Not nessarily, even though they may be vegitarians by nature, they will appreatiate some meat in their diet. Also, Mbuna are not as suseptible to bloat as one may think. You could have quite a bit of meat in their diet. Now when you start thinking about _Tropheus_, then you have reason to worry.


----------



## sicklid-holic (Mar 25, 2005)

mbuna are not easily succeptible to bloat. I feed mine with hikari golds pellets all the time.


----------



## benJii (Feb 17, 2005)

sicklid-holic said:


> mbuna are not easily succeptible to bloat. I feed mine with hikari golds pellets all the time.


Yep, especially when you start talking about the captive bred ones we have today.


----------



## acestro (Jul 7, 2003)

Agreed.







These fish are opportunists. A lot of the specialist foods are total BULLSHIT, just like the 'lake salts'. Dont fall for it.


----------



## Fargo (Jun 8, 2004)

Omega veggie/kelp pellets, Hikari algae wafers, omega or Hikari color enhancers every few days, and weekly live convict fry are the best for Mbuna. Overfeeding is the biggest danger more than anything else.


----------



## lament configuration (Jun 22, 2003)

damn! i would love to see my mbuna chase down some convict fry and eat them!!


----------



## Kudos (Dec 22, 2005)

lament configuration said:


> damn! i would love to see my mbuna chase down some convict fry and eat them!!


they'll do it! I put some of my fry in their tank because i didn't have enough space in the 10 for them to grow out a bit. I figured they were small enough for the mbuna not to bother w/ them but they sucked down that fry faster than they eat up their pellets


----------



## Cichlidae (Aug 14, 2004)

I wouldnt say mbuna arnt susceptible to bloat, piranha_guy_dan lost over half his tank due to bloat from feeding NLS pellets.


----------



## Fargo (Jun 8, 2004)

Cichlidae said:


> I wouldnt say mbuna arnt susceptible to bloat, piranha_guy_dan lost over half his tank due to bloat from feeding NLS pellets.


They are susceptible to bloat, and some more than others. I've done well with Chipokae and electric Yellows - since they are more omnivorous - but a lot of Psuedotropheus, like Lombardi, are very sensitive and really do better on veggie feeding.
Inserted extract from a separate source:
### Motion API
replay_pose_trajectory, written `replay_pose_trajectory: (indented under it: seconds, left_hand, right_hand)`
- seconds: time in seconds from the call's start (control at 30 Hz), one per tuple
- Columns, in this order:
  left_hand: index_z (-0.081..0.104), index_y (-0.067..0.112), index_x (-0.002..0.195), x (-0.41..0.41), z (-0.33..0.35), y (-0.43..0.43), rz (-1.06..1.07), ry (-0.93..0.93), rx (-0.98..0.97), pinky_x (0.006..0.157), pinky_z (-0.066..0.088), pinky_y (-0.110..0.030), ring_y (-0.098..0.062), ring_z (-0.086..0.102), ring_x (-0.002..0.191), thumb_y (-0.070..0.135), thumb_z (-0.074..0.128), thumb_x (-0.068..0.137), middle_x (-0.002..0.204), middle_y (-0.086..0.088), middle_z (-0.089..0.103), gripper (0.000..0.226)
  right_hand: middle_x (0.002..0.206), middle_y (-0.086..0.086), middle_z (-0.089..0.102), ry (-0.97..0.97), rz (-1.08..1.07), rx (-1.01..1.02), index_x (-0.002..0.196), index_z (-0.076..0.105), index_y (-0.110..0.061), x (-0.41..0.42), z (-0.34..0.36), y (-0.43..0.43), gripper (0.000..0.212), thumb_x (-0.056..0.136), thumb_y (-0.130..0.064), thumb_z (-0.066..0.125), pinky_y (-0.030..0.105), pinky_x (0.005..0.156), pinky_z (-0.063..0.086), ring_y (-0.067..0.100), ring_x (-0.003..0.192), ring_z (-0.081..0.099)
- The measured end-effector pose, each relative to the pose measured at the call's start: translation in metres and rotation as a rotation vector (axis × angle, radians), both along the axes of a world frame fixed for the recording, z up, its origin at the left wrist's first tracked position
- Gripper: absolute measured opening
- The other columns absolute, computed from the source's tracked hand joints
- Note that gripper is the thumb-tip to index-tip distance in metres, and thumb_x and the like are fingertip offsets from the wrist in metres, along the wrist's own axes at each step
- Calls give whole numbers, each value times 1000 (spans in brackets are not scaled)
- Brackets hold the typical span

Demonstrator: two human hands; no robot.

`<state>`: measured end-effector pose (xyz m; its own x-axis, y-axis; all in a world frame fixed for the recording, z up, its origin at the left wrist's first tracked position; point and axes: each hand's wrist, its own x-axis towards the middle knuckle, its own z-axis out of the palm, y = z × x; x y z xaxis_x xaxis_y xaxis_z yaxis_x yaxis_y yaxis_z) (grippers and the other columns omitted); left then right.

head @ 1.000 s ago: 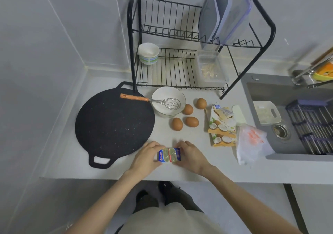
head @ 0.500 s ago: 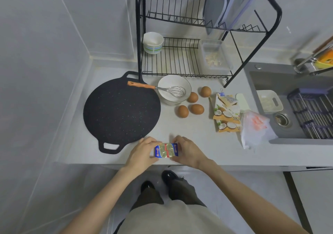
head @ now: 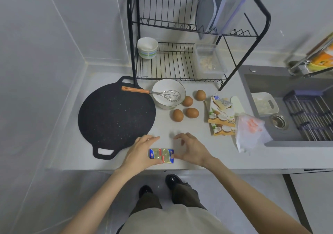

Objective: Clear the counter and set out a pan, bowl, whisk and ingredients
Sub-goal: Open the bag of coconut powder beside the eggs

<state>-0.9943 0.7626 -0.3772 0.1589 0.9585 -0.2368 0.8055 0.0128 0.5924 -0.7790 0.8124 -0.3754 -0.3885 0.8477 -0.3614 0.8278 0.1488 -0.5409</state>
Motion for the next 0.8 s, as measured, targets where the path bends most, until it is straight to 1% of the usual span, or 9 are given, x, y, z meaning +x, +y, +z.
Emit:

Overfeeding is terrible, and they do act more active in harder water, although it is true that that if they are born into lower ph's they must be adjusted gradually. And they love convict fry, which is the best and cheapest live food out there.


----------



## piranha_guy_dan (Oct 4, 2004)

id rather feed flakes to be on the safe side, i lost a colony of red top zebra from bloat they were gorgeous WC fish. all because of NLS pellets. fkaes dont swll much so they are MUCH MUCH safer


----------